Task item
Extract, without alteration, each line from the start of the listing to the line bearing "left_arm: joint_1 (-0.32".

Data for analysis

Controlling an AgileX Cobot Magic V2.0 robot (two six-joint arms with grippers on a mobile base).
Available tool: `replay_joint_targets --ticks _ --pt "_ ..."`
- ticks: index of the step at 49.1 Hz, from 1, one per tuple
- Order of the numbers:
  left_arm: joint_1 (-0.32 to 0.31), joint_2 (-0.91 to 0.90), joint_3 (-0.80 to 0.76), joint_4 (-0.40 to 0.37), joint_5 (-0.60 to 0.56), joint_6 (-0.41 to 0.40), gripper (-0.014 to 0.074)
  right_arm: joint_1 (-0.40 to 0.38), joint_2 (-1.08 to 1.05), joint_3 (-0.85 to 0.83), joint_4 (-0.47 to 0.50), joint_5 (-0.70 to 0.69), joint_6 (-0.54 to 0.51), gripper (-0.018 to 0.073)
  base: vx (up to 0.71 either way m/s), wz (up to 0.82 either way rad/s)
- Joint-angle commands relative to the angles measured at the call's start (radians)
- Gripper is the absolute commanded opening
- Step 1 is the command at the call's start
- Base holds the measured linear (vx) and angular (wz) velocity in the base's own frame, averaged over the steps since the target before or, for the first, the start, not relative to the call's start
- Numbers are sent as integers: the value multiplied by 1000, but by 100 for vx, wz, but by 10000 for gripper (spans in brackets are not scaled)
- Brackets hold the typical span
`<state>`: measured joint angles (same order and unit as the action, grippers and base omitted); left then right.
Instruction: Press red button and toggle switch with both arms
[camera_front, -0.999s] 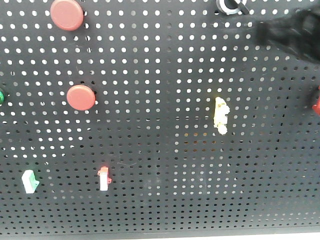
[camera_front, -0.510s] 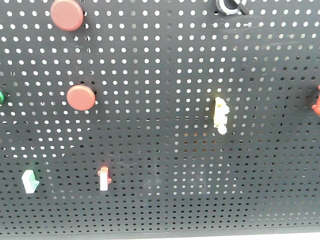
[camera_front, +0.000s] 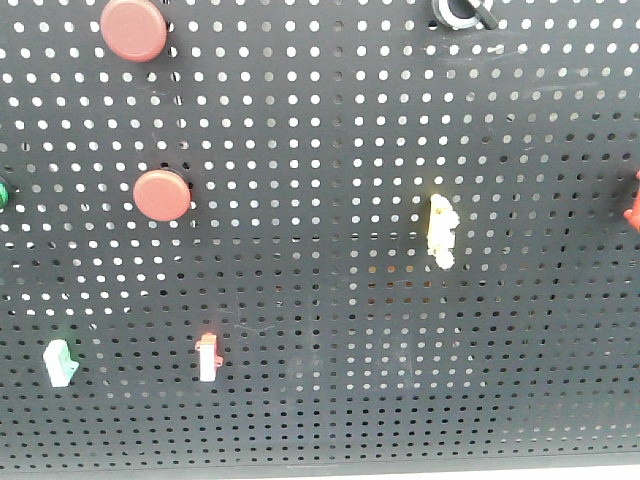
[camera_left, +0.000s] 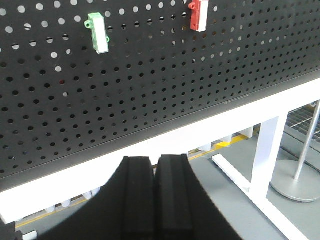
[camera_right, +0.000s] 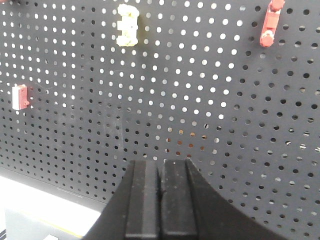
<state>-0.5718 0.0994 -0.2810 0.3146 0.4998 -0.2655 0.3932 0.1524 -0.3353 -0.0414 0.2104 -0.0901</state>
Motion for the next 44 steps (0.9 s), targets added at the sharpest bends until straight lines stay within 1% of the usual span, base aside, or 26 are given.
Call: replay_joint_targets --ticks 1,8,12,16,21,23,25,28,29,30,31,34,37,41,44 --pt "1 11 -26 4 -77 -8 2 -7 11 -29 -1 -77 -3 -3 0 0" --pt "1 11 -16 5 -83 -8 2 -7 11 -29 -1 -77 -3 -3 0 0" --pt "11 8 2 7 -88 -8 2 -7 11 -29 -1 -77 -3 -3 0 0" --pt "70 -21 31 0 -108 -4 2 -7 11 -29 -1 -77 -3 -3 0 0" --pt "184 -74 80 -67 -166 -4 2 -7 11 -29 -1 -77 -3 -3 0 0" --pt "244 -99 99 -114 -188 -4 2 -7 11 -29 -1 -77 -3 -3 0 0" --pt "285 -124 122 -156 -200 4 2 -7 11 -29 -1 -77 -3 -3 0 0" --pt "349 -132 150 -215 -219 48 2 -7 11 -29 -1 -77 -3 -3 0 0" --pt "375 -128 164 -247 -229 71 2 -7 11 -29 -1 -77 -3 -3 0 0" --pt "387 -127 176 -264 -235 95 2 -7 11 -29 -1 -77 -3 -3 0 0" --pt "409 -127 187 -303 -246 130 2 -7 11 -29 -1 -77 -3 -3 0 1" --pt "446 -127 225 -387 -288 211 2 -7 11 -29 -1 -77 -3 -3 0 1" --pt "464 -129 264 -437 -364 276 2 -7 11 -29 -1 -77 -3 -3 0 0" --pt "471 -129 316 -437 -457 280 2 -7 11 -29 -1 -77 -3 -3 0 0" --pt "471 -129 347 -428 -513 265 2 -7 11 -29 -1 -77 -3 -3 0 0"
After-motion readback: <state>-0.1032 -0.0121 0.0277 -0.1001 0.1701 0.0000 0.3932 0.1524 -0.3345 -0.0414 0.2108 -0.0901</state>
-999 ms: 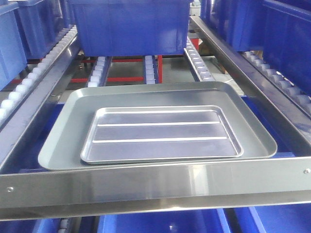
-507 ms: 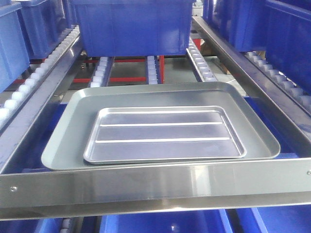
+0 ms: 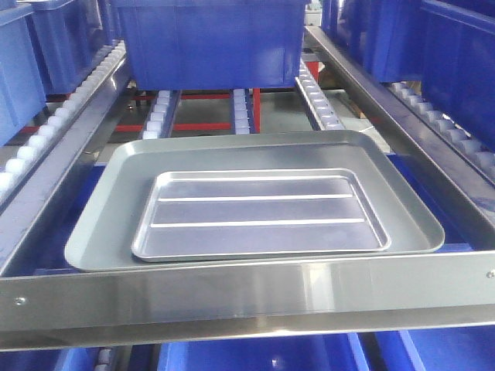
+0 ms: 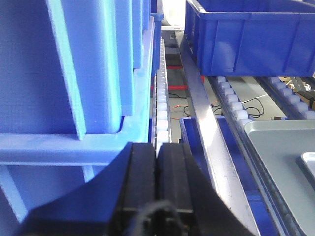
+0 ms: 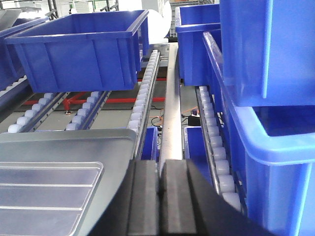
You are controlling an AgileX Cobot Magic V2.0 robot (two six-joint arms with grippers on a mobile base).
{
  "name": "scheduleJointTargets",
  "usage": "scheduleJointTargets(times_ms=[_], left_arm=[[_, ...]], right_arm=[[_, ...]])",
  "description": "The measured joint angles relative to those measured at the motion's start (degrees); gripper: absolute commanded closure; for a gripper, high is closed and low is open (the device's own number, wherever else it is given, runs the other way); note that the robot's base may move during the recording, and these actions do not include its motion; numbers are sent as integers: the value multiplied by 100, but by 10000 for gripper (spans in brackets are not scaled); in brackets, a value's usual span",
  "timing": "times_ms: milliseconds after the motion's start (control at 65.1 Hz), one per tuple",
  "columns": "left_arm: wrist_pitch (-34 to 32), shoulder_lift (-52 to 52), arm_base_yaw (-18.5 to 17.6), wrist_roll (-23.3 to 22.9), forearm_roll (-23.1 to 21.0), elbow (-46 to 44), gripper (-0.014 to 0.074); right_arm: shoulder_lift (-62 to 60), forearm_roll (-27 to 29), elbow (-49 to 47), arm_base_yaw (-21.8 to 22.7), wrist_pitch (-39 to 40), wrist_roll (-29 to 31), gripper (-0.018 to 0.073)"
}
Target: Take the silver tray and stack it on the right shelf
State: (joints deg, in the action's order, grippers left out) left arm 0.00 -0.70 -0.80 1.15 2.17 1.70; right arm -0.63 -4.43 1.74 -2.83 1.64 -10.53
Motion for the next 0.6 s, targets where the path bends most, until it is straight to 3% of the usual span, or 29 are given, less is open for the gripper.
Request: scheduleJointTargets(times_ms=[123, 246, 599], left_arm=[[0, 0, 0, -10, 0, 0, 697], [-37, 0, 0, -10, -477, 0, 697], [-81, 0, 0, -10, -315, 0, 697]], right_arm=[[0, 0, 0, 0, 0, 0, 505], [0, 0, 0, 0, 0, 0, 505], [0, 0, 0, 0, 0, 0, 505]])
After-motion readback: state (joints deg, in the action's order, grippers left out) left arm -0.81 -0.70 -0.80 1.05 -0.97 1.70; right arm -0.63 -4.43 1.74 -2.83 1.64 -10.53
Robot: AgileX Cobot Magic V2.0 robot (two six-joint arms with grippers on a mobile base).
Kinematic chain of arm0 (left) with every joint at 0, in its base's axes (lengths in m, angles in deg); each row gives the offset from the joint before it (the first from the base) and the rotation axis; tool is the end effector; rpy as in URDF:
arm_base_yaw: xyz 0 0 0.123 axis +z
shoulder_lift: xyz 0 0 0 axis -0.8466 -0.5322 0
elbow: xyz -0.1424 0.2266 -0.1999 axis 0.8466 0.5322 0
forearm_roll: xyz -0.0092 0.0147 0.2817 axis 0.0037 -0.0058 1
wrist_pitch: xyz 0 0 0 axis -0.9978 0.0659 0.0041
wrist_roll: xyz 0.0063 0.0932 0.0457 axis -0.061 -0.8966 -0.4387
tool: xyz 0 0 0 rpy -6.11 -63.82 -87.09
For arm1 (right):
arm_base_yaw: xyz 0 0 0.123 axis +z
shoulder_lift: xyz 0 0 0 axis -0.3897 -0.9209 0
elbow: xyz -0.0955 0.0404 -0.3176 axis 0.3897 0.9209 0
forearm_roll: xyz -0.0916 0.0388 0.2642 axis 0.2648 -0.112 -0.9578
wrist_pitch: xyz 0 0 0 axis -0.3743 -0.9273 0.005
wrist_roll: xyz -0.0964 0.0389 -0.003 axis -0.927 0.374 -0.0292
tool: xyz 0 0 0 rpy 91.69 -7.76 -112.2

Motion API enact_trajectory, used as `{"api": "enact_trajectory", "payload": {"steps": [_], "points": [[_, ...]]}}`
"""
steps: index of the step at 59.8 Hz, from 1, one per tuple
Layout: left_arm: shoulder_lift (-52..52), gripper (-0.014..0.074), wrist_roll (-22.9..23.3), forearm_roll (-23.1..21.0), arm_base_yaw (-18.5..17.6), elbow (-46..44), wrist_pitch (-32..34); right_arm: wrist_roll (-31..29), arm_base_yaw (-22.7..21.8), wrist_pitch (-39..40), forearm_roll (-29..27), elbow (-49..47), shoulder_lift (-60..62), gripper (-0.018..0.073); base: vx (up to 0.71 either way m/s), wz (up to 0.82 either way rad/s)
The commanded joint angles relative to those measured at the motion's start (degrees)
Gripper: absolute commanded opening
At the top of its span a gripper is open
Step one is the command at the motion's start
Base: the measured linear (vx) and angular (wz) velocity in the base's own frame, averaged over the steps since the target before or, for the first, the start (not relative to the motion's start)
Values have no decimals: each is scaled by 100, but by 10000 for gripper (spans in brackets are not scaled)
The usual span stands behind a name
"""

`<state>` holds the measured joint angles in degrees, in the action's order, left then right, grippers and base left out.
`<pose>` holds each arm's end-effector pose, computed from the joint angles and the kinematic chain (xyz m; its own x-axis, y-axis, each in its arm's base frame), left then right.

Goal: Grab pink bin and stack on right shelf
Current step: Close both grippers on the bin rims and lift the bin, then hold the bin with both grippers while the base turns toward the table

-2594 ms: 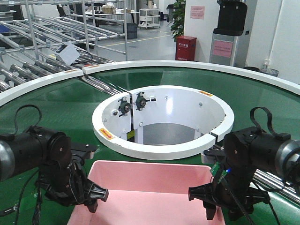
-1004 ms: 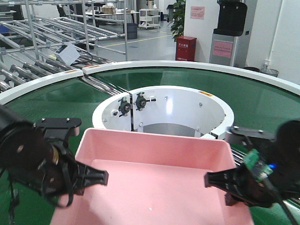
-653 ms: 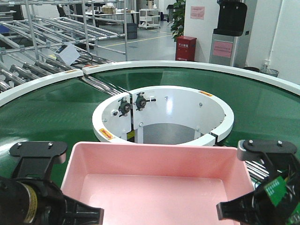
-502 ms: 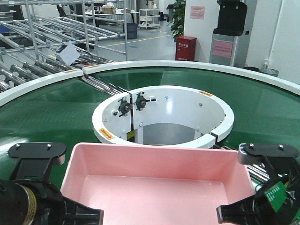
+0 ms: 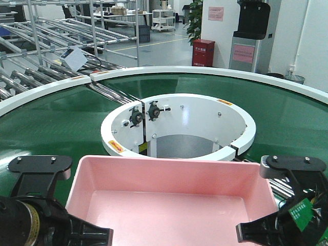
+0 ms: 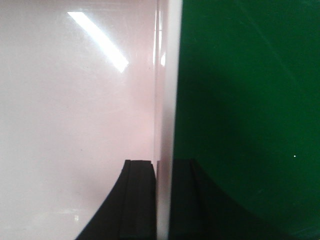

Reply to the exercise
Controlling an AgileX Cobot Magic V2.0 robot (two six-joint arms with grippers on a mobile base).
Available tool: `replay_joint_targets --ticks _ --pt "_ ..."`
- ticks: index of the step at 49.1 Hz, from 1, one per tuple
- Order of the numbers:
  left_arm: joint_1 (-0.32 to 0.31), joint_2 (-0.91 to 0.90), joint_3 (-0.80 to 0.76), joint_4 (-0.40 to 0.37), joint_5 (-0.60 to 0.56), joint_6 (-0.41 to 0.40), gripper (-0.014 to 0.074)

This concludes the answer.